I originally installed and compiled vcpkg using the rosetta terminal, and it was running as an
x86_64 binary, so I thought perhaps that was the issue. Unfortunately, not. After I installed vcpkg with the
arm64 native (and verified the binary was
arm64 with the
lipo -info command), I made another run at installing openssl, but ended up with the same iOS linked binary.
Prior to getting this far, I opened issue 13854 as a question on the OpenSSL repository, which details some of this story. However, I now longer think that’s an issue, as I was able to get an arm64 native binary when I manually compiled things. There might be something OpenSSL could do to make this easier/better, but its build setup is incredibly complex and I get lost pretty darn quickly within it.
So to date, I’ve trailed this back to some interaction that vcpkg, and
x86_64 emulated binaries, are having on the build – but that’s it.
The story ends here, as I don’t have a solution.

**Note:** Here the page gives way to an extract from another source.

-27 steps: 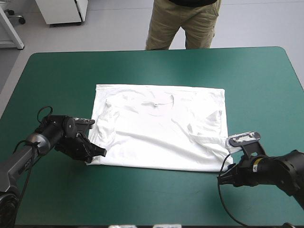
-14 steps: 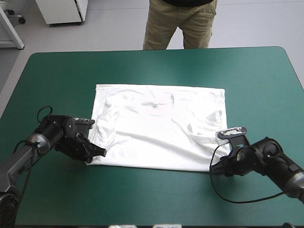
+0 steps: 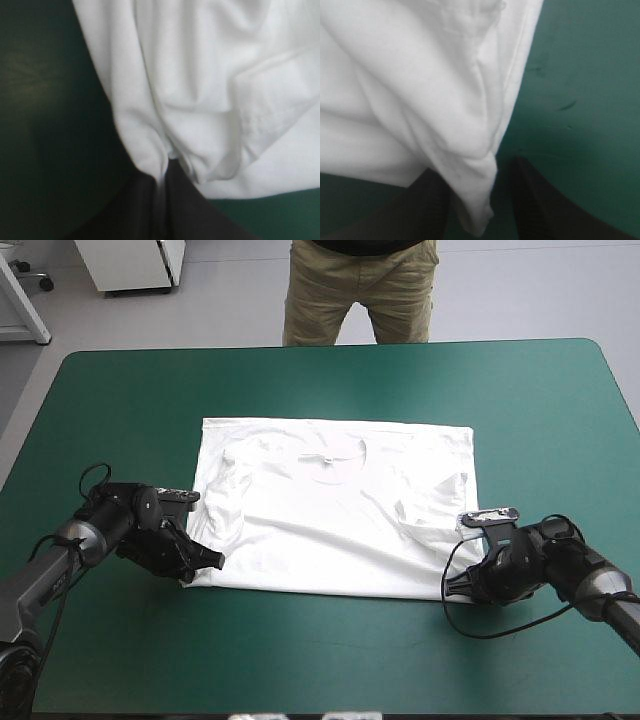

I have filed issue 15741 with the vcpkg project, with a summary of these details.
For anyone reading until the bitter end, I’d love any suggestions on how to fully resolve this. I hope that someone stumbles across the issue at some point with more knowledge than I and has a solution in the future. In the meantime, this blog post will hopefully record the error and how you can diagnose the architecture that a library is compiled for, even if it doesn’t solve the end problem of getting you to a final resolution.